**Work item**
Without any of the pictures, print every record below exactly.

(Records from a collection)
☆ ☆ ☆ ☆ ☆

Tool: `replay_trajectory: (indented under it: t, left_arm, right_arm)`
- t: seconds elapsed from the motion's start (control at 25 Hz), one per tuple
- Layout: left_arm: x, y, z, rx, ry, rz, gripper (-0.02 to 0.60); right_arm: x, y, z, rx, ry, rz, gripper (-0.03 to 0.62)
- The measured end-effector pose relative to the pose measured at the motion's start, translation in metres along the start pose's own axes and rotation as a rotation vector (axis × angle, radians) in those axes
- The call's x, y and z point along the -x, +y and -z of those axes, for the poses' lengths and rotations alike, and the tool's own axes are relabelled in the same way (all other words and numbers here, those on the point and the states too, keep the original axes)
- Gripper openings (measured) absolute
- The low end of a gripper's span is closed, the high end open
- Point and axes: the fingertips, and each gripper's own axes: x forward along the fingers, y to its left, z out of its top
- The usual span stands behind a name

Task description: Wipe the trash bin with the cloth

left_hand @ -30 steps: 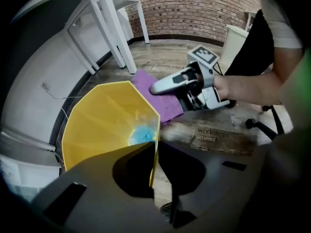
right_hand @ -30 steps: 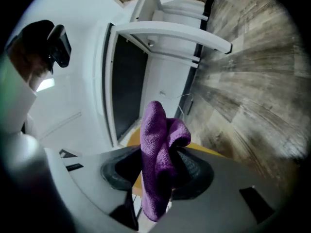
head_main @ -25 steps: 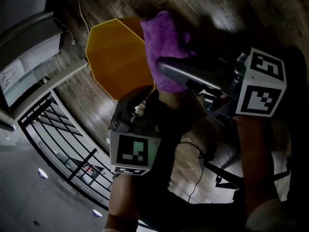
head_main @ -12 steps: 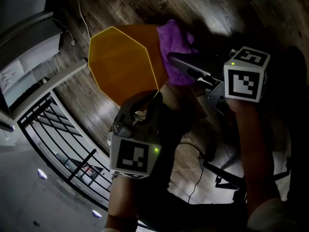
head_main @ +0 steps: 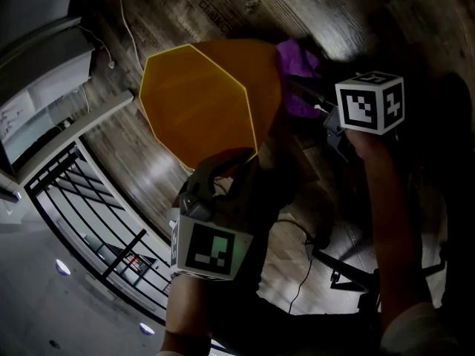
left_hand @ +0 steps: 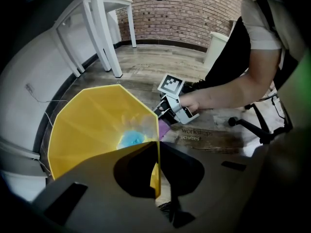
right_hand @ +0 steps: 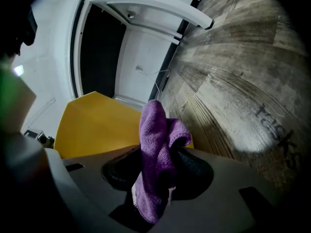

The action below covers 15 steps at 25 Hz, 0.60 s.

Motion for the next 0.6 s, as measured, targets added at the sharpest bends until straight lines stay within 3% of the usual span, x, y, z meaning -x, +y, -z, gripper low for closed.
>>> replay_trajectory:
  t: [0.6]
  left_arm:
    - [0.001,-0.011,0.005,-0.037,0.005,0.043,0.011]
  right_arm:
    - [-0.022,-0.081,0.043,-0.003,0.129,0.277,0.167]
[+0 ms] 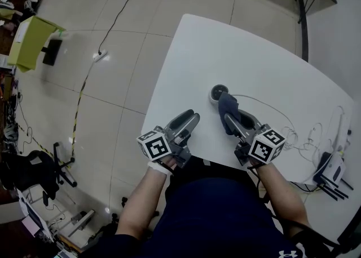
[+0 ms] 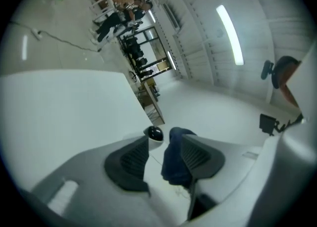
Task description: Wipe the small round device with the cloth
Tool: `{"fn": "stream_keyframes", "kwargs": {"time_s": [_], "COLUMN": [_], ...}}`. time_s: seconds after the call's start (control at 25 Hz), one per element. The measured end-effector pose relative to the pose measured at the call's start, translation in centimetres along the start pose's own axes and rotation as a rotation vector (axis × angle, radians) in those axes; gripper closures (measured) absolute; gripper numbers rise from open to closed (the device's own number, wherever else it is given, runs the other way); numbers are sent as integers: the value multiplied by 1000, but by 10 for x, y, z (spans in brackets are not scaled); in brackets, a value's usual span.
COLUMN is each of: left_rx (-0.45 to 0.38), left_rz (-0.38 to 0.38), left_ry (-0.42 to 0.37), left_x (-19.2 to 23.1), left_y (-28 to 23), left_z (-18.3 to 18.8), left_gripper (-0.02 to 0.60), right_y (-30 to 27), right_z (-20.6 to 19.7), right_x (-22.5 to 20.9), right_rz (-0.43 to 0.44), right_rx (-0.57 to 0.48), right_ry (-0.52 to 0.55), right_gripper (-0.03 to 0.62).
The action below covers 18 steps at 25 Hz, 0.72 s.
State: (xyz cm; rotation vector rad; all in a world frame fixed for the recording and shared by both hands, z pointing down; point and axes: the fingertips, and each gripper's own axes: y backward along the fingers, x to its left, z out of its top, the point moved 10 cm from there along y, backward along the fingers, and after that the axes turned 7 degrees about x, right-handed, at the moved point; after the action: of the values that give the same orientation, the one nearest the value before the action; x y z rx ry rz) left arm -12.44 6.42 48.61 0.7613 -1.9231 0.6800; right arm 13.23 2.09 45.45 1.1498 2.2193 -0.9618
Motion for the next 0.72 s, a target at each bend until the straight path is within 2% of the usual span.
{"fn": "stream_keyframes", "kwargs": {"time_s": [0.08, 0.16, 0.32, 0.44, 0.52, 0.72], "left_rx": [-2, 56, 241, 344, 388, 429], "left_rz": [62, 105, 173, 223, 247, 277], "left_ry": [-102, -262, -628, -816, -863, -840], "left_x": [-8, -22, -49, -54, -52, -48], "left_y": [-3, -13, -43, -63, -73, -87], "left_z": [13, 24, 34, 34, 33, 33], "left_gripper": [393, 396, 403, 411, 428, 431], "right_y": [1, -4, -29, -44, -46, -44], "right_z": [18, 33, 50, 50, 50, 50], "right_x": [-1, 1, 7, 7, 6, -3], "right_rz": [-83, -109, -53, -28, -34, -37], "right_rx": [-27, -39, 14, 52, 50, 20], "right_ry": [126, 193, 243, 212, 195, 143], "right_gripper": [499, 499, 499, 499, 499, 499]}}
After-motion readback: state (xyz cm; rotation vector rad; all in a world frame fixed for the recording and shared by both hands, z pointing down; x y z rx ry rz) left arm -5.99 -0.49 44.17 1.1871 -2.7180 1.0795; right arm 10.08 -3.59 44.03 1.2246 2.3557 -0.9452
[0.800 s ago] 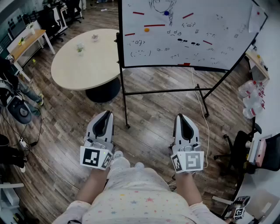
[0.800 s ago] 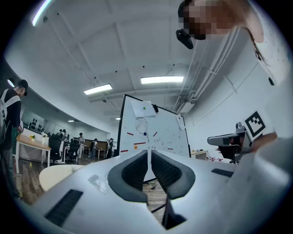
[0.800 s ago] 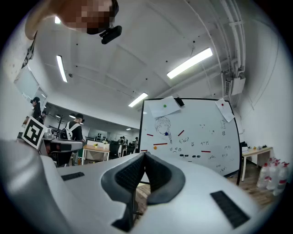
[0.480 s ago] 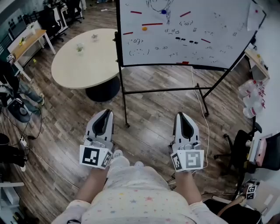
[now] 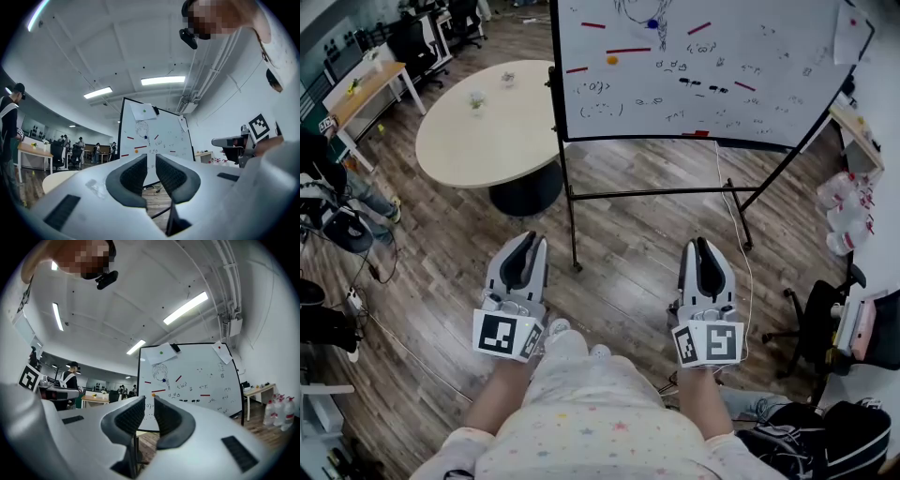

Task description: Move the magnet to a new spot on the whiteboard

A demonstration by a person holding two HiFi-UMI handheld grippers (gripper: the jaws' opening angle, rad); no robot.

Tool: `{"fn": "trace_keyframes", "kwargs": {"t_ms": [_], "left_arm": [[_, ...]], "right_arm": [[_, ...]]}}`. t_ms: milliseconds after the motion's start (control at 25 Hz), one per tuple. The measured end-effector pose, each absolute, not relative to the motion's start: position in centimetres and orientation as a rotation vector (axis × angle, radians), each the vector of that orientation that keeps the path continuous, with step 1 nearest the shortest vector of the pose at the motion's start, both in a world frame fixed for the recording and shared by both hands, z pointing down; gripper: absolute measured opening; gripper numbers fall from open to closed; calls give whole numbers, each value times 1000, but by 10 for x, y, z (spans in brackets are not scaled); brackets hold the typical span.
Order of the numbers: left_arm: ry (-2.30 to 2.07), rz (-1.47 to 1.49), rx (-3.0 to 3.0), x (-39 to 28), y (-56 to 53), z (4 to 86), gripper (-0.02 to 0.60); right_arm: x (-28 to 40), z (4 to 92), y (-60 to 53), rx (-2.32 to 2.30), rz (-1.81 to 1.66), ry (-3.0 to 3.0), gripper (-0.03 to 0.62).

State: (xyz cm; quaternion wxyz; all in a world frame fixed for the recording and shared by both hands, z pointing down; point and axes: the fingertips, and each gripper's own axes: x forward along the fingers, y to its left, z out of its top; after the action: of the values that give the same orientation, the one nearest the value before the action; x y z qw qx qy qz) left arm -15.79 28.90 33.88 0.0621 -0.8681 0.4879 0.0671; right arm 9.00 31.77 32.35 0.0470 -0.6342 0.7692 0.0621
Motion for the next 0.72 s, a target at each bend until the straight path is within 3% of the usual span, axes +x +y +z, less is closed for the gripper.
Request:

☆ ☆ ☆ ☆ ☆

**Output of the exercise**
Tool: `replay_trajectory: (indented under it: t, left_arm, right_arm)`
- t: seconds elapsed from the motion's start (control at 25 Hz), one per tuple
- Layout: left_arm: x, y, z, rx, ry, rz, gripper (-0.02 to 0.60); right_arm: x, y, z, rx, ry, rz, gripper (-0.03 to 0.62)
- The measured end-effector pose relative to the pose measured at the motion's start, translation in metres along the start pose's own axes and rotation as a rotation vector (axis × angle, radians) in those axes
- The call's x, y and z point along the -x, +y and -z of those axes, for the poses' lengths and rotations alike, and the tool's own axes are relabelled in the same way (all other words and numbers here, those on the point and the states too, keep the original axes)
- Gripper openings (measured) absolute
- The low end of a gripper's span is closed, the high end open
- Point and axes: the fingertips, and each gripper's own axes: x forward along the fingers, y to its left, z out of its top
- The usual span stands behind a name

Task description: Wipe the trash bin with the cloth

left_hand @ -30 steps: 
right_hand @ -30 steps: 
head_main @ -25 steps: 
head_main @ -12 steps: 
head_main @ +0 steps: 
left_hand @ +0 steps: 
right_hand @ +0 steps: 

The action below covers 15 steps at 25 Hz, 0.60 s.

Motion for the next 0.6 s, as measured, targets added at the sharpest bends until straight lines stay within 3% of the usual span, x, y, z meaning -x, +y, -z, gripper low for closed.
>>> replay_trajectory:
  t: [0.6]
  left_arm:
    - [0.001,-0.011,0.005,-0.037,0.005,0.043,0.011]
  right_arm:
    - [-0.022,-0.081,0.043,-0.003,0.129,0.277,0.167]
[+0 ms] 
[+0 ms] 
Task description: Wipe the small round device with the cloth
Tool: `{"fn": "stream_keyframes", "kwargs": {"time_s": [_], "COLUMN": [_], ...}}`. time_s: seconds after the call's start (control at 25 Hz), one per element. The measured end-effector pose relative to the pose measured at the call's start, translation in centimetres along the start pose's own axes and rotation as a rotation vector (axis × angle, radians) in those axes; gripper closures (measured) absolute; gripper numbers rise from open to closed (the device's own number, wherever else it is given, runs the other way); numbers are sent as integers: the value multiplied by 1000, but by 10 for x, y, z (spans in brackets are not scaled); in brackets, a value's usual span.
COLUMN is each of: left_rx (-0.45 to 0.38), left_rz (-0.38 to 0.38), left_ry (-0.42 to 0.37), left_x (-19.2 to 23.1), left_y (-28 to 23), left_z (-18.3 to 18.8), left_gripper (-0.02 to 0.60), right_y (-30 to 27), right_z (-20.6 to 19.7), right_x (-22.5 to 20.9), right_rz (-0.43 to 0.44), right_rx (-0.57 to 0.48), right_ry (-0.52 to 0.55), right_gripper (-0.03 to 0.62).
The action below covers 18 steps at 25 Hz, 0.72 s.
State: (xyz cm; rotation vector rad; all in a world frame fixed for the recording and shared by both hands, z pointing down; point and axes: the fingertips, and each gripper's own axes: y backward along the fingers, x to its left, z out of its top, the point moved 10 cm from there along y, backward along the fingers, and after that the axes turned 7 degrees about x, right-handed, at the moved point; after the action: of the values that give the same orientation, the one nearest the value before the action; x y z rx ry rz) left arm -12.44 6.42 48.61 0.7613 -1.9231 0.6800; right arm 13.23 2.09 45.45 1.1498 2.2193 -0.9618
Motion for the next 0.72 s, a target at each bend until the straight path is within 2% of the usual span.
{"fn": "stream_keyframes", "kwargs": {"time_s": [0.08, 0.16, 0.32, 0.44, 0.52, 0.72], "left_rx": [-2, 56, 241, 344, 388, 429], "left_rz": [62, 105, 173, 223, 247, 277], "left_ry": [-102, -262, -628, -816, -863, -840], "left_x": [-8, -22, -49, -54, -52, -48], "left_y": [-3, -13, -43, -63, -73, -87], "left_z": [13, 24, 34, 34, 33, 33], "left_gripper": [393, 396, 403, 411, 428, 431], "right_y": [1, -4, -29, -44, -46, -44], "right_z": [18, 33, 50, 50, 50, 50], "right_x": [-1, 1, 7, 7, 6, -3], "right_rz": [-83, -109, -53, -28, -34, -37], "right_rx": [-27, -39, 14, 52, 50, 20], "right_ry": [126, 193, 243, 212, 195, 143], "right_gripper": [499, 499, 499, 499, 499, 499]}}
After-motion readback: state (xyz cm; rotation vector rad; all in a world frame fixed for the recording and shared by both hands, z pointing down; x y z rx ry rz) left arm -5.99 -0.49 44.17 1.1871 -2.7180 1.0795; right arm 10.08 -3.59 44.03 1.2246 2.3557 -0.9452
[0.800 s ago] 
[0.800 s ago] 
[0.800 s ago] 
[0.480 s ago] 
[now] 

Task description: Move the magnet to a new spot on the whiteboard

A demonstration by a person holding two HiFi-UMI handheld grippers (gripper: the jaws' opening angle, rad); no robot.

Tool: `{"fn": "trace_keyframes", "kwargs": {"t_ms": [_], "left_arm": [[_, ...]], "right_arm": [[_, ...]]}}`. t_ms: milliseconds after the motion's start (control at 25 Hz), one per tuple. The measured end-effector pose, each absolute, not relative to the motion's start: position in centimetres and orientation as a rotation vector (axis × angle, radians), each the vector of that orientation that keeps the path continuous, with step 1 nearest the shortest vector of the pose at the motion's start, both in a world frame fixed for the recording and shared by both hands, z pointing down; gripper: absolute measured opening; gripper numbers fall from open to closed; calls give whole numbers, each value times 1000, but by 10 for x, y, z (spans in brackets are not scaled); brackets hold the typical span.
Order of the numbers: left_arm: ry (-2.30 to 2.07), rz (-1.47 to 1.49), rx (-3.0 to 3.0), x (-39 to 28), y (-56 to 53), z (4 to 86), gripper (-0.02 to 0.60); right_arm: x (-28 to 40), z (4 to 92), y (-60 to 53), rx (-2.32 to 2.30), rz (-1.81 to 1.66), ry (-3.0 to 3.0), gripper (-0.03 to 0.62).

State: (xyz cm; quaternion wxyz; all in a world frame fixed for the recording and shared by both hands, z pointing down; point and axes: the fingertips, and each gripper's own axes: x forward along the fingers, y to its left, z out of its top; after the action: of the values that give the same orientation, the one nearest the value before the action; x y z qw qx qy qz) left arm -15.79 28.90 33.88 0.0621 -0.8681 0.4879 0.0671; right arm 9.00 31.77 32.35 0.0470 -0.6342 0.7692 0.0621
Motion for the next 0.72 s, a target at each bend until the straight path is within 3% of the usual span, axes +x +y +z, less is closed for the gripper.
Request:

This answer is now finished.